米拉对自己的课程不怎么感兴趣,但阅读书目是一大挑战。她在图书馆一待就是几个小时,并往来于各个书店,她感觉,这种深入、广泛的阅读让她的思维打开了。她主要阅读原始文献,而且只将各种选集作为研究指南。相对之前的阅读习惯来说,这是一次令人欣喜的改变。

她挂上了窗帘,买了一些抱枕和几株植物,举办了她的第一场晚宴派对。她邀请了伊索、艾娃、瓦尔和克丽丝。她在那小小的厨房里,围着熏黑的炉子,尽可能像她们那样优雅地忙活着。她准备了烤鸡,因为实在想不出更特别的食物了,但看她们的反应,好像她做了一顿盛宴。晚餐结束时,她高兴得满脸通红。她在餐桌上摆了红色的康乃馨,艾娃很喜欢它们,还兴奋地叫起来,看她的样子,仿佛那些花朵在她的灵魂里生了根,仿佛她的肉身被它们包围着。

“你喜欢就带回去吧。”

艾娃瞪大了眼睛:“我吗?哦,不行,米拉。我只是很喜欢而已。”

“你带回去,我会很高兴的。”

“真的吗?谢谢你,米拉!”看艾娃的样子,好像米拉给了她很珍贵的东西。她抱了抱米拉,把脸埋进花朵里,一遍又一遍地谢米拉。艾娃的反应太夸张了,会让人觉得有点儿假,可即便认识不久,米拉也相信,显而易见,她是发自内心的高兴。

晚饭过后,她们坐在客厅喝酒。

“拿你的生活来说,”瓦尔对伊索说,“你在一个柑橘种植园之类的地方长大,你冲过浪、游过泳、滑过雪,还曾背包环游世界,你在急流里划过独木舟,你曾骑自行车穿越肯尼亚。再以我为例,我的生活没有那么精彩,但我去过很多地方。克丽丝和我乘坐一辆巴士游历了欧洲;我们在南方帮忙登记选民;我们在印第安保留地教过书,做过基本的护理工作;我们在阿巴拉契亚地区动员人们反抗剥削他们的矿业公司;多年来,我们为和平运动、剑桥的学校和城市问题出过力……”

“妈,那是你,我可没有。”

“或者,艾娃……”

她将视线从花朵上移开:“哦,我什么也没做。”

“你做了。到目前为止,你独自生活了好几年,你靠一份无聊的朝九晚五的工作养活自己,住在旧房子里,为了赚点儿钱能每晚学芭蕾舞,那也需要勇气和力量……”

“那只是我的爱好。”艾娃小声地反驳。

“那你觉得电视和电影里又放了些什么呢?老一套的人物、‘性感尤物’,还有家庭主妇——这还是他们费心去找女性角色的时候……”

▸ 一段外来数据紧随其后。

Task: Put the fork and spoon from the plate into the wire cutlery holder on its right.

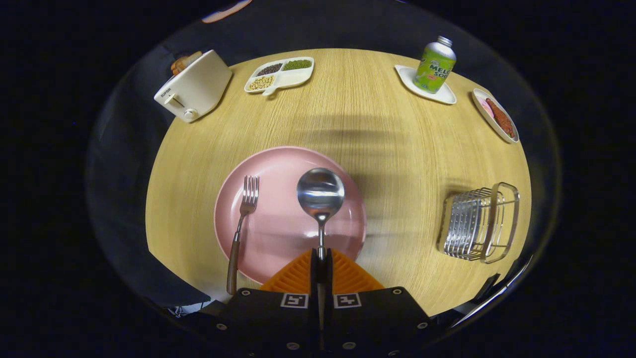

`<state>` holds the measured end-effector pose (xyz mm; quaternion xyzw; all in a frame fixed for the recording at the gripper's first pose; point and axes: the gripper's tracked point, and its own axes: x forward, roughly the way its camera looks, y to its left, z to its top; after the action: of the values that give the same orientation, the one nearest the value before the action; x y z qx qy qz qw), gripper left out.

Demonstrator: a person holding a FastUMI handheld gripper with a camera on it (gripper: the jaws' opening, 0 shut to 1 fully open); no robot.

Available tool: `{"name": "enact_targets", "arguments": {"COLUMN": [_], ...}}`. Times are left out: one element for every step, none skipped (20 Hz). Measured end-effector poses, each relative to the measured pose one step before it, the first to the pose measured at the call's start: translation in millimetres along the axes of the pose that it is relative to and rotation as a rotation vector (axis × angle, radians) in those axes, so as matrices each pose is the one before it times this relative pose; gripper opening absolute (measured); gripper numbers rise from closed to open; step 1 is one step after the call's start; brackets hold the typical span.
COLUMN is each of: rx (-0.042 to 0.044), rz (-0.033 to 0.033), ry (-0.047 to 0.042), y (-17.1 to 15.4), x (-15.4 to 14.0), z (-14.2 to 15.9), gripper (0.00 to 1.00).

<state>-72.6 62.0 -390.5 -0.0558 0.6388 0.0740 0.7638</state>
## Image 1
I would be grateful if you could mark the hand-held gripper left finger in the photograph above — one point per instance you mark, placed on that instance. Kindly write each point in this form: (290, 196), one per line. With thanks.
(314, 278)

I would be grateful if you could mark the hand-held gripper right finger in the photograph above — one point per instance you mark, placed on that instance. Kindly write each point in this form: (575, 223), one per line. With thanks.
(328, 278)

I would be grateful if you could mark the pink plate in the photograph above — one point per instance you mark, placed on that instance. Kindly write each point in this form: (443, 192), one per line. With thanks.
(283, 228)

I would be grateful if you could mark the white divided dish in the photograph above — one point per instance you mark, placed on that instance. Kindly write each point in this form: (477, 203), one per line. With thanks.
(293, 78)

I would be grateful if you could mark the yellow soybeans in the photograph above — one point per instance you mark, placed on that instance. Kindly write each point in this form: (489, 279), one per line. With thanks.
(261, 82)

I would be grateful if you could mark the dark red beans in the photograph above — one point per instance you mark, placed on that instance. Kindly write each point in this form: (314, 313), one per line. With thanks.
(269, 69)

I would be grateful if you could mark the green mung beans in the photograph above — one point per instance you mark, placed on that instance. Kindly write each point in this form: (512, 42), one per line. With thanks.
(297, 64)

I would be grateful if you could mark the small white coaster tray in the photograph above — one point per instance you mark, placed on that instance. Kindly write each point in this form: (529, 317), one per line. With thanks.
(407, 77)

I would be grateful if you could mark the white toaster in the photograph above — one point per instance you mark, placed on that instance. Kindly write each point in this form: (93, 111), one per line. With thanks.
(198, 84)

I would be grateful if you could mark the white oval dish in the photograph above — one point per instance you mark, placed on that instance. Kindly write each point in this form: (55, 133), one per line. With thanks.
(481, 99)

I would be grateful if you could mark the red meat strip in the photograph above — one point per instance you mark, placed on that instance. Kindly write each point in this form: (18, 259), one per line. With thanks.
(502, 119)

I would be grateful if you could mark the green drink bottle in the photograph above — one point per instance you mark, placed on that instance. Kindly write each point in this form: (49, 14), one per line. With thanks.
(435, 67)

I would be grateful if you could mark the toasted bread slices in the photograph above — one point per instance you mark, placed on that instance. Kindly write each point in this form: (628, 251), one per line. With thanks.
(185, 61)

“她们有三种类型:女主角、坏女人和介于这两者之间的人。女主角金发、品行端正,性格温驯得跟面包卷似的;坏女人总是深色头发的,最后会被杀死,她所犯的罪就是性;那个介于好坏之间的女人,或由好变坏,或由坏变好,不管怎样,她最后往往也会死。”伊索笑着说。

“我一直想当坏女人,”艾娃说,“可有时候,女主角的头发也是深色的。”

“其实,还有另一种类型,”伊索沉思着说,“没有性欲的。你知道吧,没有性欲的多丽丝·黛[14]就像个小男孩一样四处胡闹,没有性欲的洛克·赫德森[15]像年纪更大一点儿的小男孩。猫王也是那样,披头士乐队也是。”

“那倒是真的,”米拉附和道,“无性的,或是中性的,就像凯瑟琳·赫本一样。”

“或者嘉宝,或者黛德丽。”

“或是那个娃娃脸、扎着辫子的朱迪·嘉兰。”

“或者弗雷德·阿斯泰尔[16],你怎么也想象不出他做爱的样子。”

“为什么,是你们假设的吗?”米拉问她们。

“也许是因为,一个真正的女人,要么是天使,要么是魔鬼。真正的男人就必须有男子气概,不能走可爱路线。或许那些中间人物,也就是那些无性和中性的人,可以逃避这种道德压力。”伊索说。

“我一直都知道自己是魔鬼。”艾娃小声咕哝着。

“但你的行为更像天使。”米拉笑着说。

“五岁的时候,我穿了件新礼服,兴高采烈地跑到院子里给爸爸看,我感觉自己漂亮极了,转圈给他看,裙子飞了起来,内裤露了出来,然后,爸爸把我抱进屋,用皮带抽我。”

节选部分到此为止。